From Van Lam Wharf, Aunt Mo, a local rower, amazed Hanh and her friends with her master skills of rowing by feet. Mo said that the feet rowing skill was invented by locals to maintain strength as it is less exhausting than rowing by hand for a few hours.

Hanh found that some foreign visitors also enjoyed taking pictures of these skilful foot rowers.

Tam Coc is literally translated as “three caves” in Vietnamese. The caves were formed while Ngo Dong River flows through the mountain bed, Aunt Mo explained.

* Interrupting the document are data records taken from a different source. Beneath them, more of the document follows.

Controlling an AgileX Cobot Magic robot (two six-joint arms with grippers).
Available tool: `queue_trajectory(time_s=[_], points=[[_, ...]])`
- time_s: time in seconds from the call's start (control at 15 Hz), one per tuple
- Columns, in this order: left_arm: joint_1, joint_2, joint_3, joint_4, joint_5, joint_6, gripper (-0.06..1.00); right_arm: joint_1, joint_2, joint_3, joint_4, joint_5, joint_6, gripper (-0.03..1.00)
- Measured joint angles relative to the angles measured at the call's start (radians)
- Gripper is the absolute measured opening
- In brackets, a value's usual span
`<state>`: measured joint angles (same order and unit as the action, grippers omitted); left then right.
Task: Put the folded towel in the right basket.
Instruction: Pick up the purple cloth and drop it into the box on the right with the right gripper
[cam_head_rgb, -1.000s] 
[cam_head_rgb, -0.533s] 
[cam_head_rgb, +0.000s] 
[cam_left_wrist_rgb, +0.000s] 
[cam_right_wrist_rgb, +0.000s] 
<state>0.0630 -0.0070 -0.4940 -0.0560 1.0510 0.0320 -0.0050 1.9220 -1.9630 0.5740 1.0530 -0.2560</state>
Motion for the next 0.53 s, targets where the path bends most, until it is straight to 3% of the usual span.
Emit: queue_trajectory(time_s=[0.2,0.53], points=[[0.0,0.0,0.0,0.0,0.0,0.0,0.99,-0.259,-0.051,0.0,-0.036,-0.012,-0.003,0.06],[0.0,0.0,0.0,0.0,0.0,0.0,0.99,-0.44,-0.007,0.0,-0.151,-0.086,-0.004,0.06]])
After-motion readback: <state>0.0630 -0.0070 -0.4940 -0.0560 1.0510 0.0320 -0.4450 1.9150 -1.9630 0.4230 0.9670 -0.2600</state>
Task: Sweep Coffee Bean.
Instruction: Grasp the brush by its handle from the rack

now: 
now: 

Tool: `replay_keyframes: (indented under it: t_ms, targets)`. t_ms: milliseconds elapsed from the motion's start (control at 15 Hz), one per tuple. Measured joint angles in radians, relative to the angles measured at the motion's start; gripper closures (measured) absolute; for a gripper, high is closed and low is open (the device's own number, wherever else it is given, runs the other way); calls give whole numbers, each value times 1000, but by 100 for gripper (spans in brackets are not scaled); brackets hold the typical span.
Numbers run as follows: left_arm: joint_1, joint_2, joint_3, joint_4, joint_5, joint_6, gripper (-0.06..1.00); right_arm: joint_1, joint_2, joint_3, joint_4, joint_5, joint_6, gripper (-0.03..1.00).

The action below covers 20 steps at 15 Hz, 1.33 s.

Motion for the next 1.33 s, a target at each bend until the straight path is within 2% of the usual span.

The first stop is Ca, which is the largest and longest cave, then goes the caves Hai and Ba. The air in the caves is cool. While looking up to the ceiling of the caves, tourists can see stalactites sparkling in the dark with many interesting shapes.

On the way out of the cave entrances, the ripening rice fields shimmer under the sunlight with limestone mountains standing in the background, creating a breath-taking scene for visitors.

Rice is grown in only one crop in the area, and it ripens between late May and early June. Aunt Mo shared that during the harvest season, villagers have to soak in the water and mud to harvest rice, and then load the ripe rice into small boats to take it home.

After the boat ride on a jade river amidst the fragrant of ripening rice, Hanh and her friends visited the ancient Bich Dong Pagoda, Thien Huong Cave and Tien Cave, which are all located in the core area of the UNESCO-recognised Trang An Cultural and Natural World Heritage Site.